Let \(\overrightarrow {{\text{OA}}} = \left( {\begin{array}{*{20}{c}} { - 1} \\ 0 \\ 4 \end{array}} \right)\) and \(\overrightarrow {{\text{OB}}} = \left( {\begin{array}{*{20}{c}} 4 \\ 1 \\ 3 \end{array}} \right)\).

The point C is such that \(\overrightarrow {{\text{AC}}} = \left( {\begin{array}{*{20}{c}} { - 1} \\ 1 \\ { - 1} \end{array}} \right)\).

The following diagram shows triangle ABC. Let D be a point on [BC], with acute angle \({\text{ADC}} = \theta \).
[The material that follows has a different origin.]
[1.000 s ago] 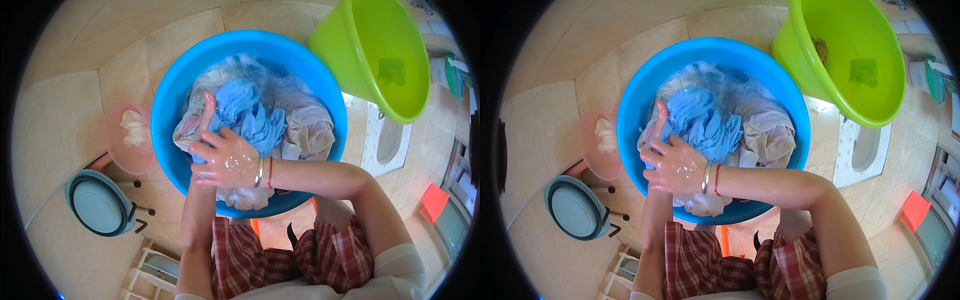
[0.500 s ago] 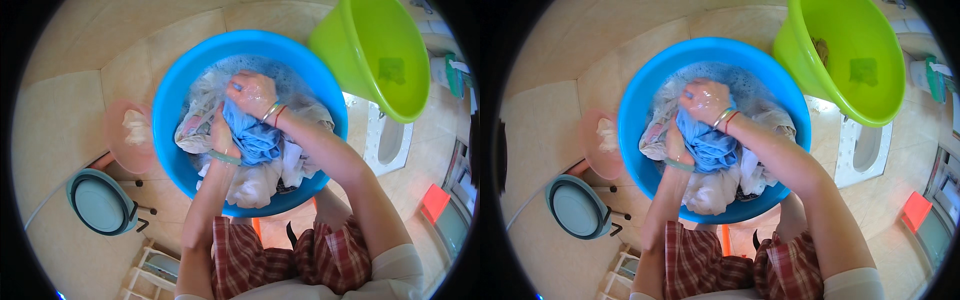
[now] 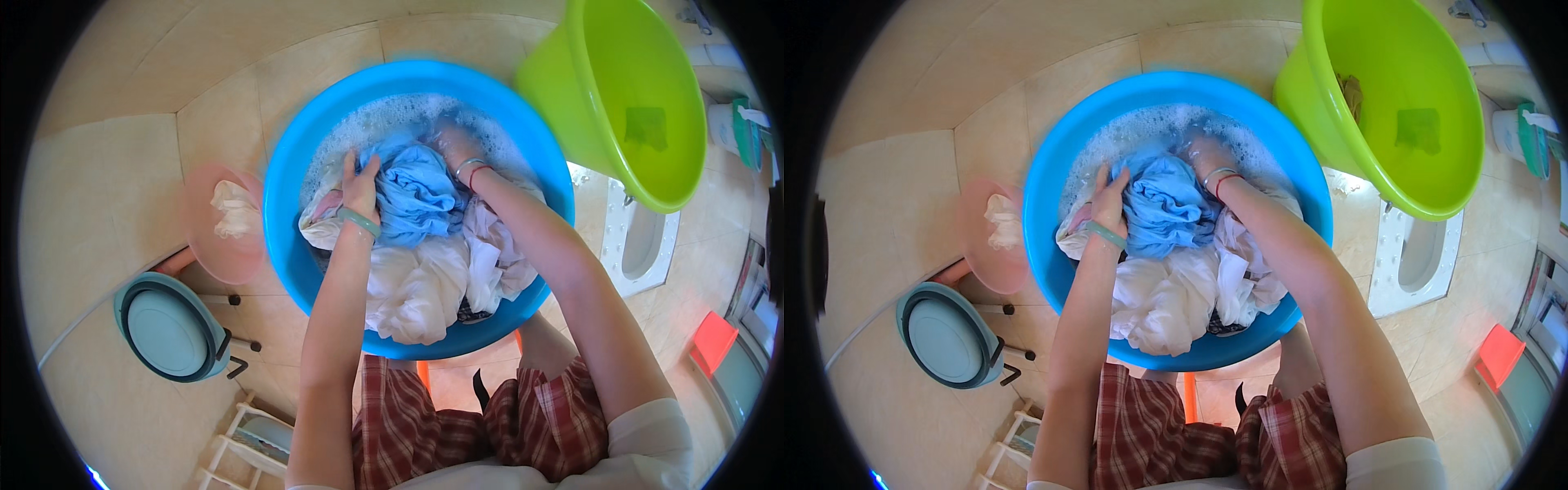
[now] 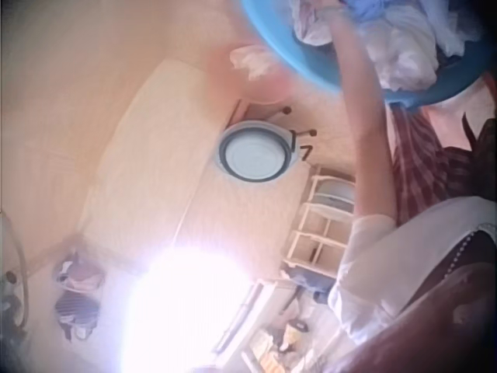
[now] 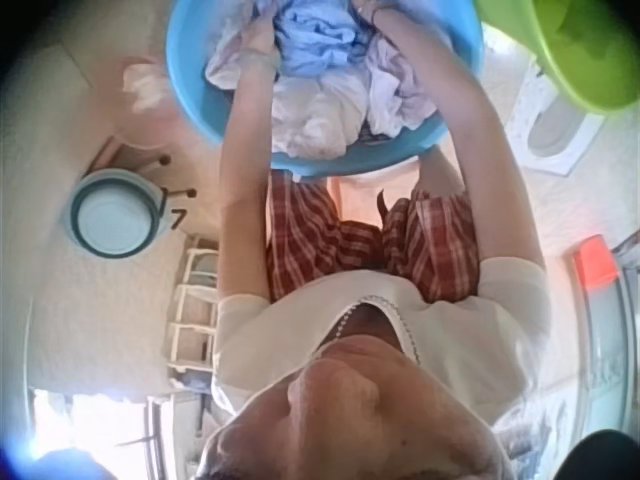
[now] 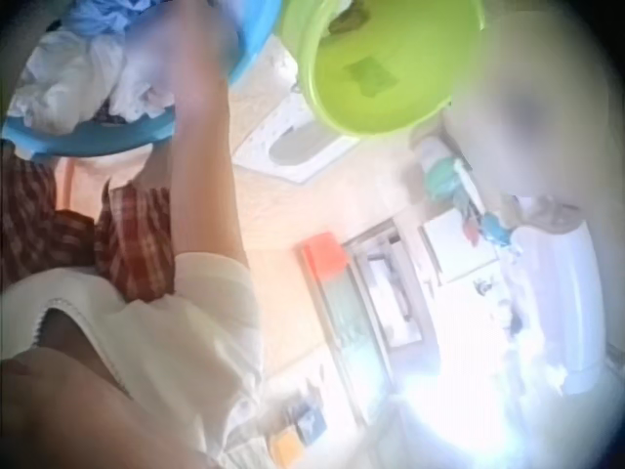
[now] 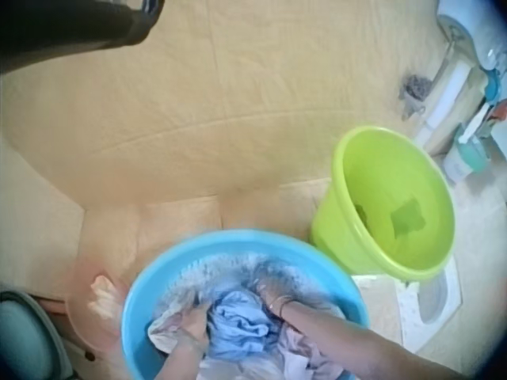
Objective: The person hand-washes a mixed load of clothes in a blue basin filled with soapy water. They repeatedly submerge, agitate, and wring out garments, then transfer them one by one into a green bucket beside the basin.
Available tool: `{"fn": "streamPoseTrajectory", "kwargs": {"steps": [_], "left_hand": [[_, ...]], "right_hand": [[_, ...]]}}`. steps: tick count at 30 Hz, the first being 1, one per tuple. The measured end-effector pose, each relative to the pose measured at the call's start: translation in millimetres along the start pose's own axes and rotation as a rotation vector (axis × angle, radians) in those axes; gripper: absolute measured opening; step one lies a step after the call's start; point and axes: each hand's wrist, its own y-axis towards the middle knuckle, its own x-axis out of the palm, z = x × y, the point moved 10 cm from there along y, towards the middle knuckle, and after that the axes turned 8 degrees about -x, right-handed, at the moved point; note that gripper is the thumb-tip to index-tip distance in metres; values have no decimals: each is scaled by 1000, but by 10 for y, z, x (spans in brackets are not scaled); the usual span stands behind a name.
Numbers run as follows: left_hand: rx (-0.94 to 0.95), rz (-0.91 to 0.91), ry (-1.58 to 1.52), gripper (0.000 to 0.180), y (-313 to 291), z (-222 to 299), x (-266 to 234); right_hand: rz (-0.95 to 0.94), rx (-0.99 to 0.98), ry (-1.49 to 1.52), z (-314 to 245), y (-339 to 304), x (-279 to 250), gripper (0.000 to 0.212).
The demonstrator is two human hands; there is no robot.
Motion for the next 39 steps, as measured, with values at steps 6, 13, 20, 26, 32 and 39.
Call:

N16/5/MATME/SP1/ENG/TZ0/08.c.d.e

(i)     Find \(\overrightarrow {{\text{AB}}} \).

(ii)     Find \(\left| {\overrightarrow {{\text{AB}}} } \right|\).

[4]
a.

Show that the coordinates of C are \(( - 2,{\text{ }}1,{\text{ }}3)\).

[1]
b.

Write down an expression in terms of \(\theta \) for

(i)     angle ADB;

(ii)     area of triangle ABD.

[2]
c.

Given that \(\frac{{{\text{area }}\Delta {\text{ABD}}}}{{{\text{area }}\Delta {\text{ACD}}}} = 3\), show that \(\frac{{{\text{BD}}}}{{{\text{BC}}}} = \frac{3}{4}\).

[5]
d.

Hence or otherwise, find the coordinates of point D.

[4]
e.

Markscheme

(i)     valid approach to find \(\overrightarrow {{\text{AB}}} \)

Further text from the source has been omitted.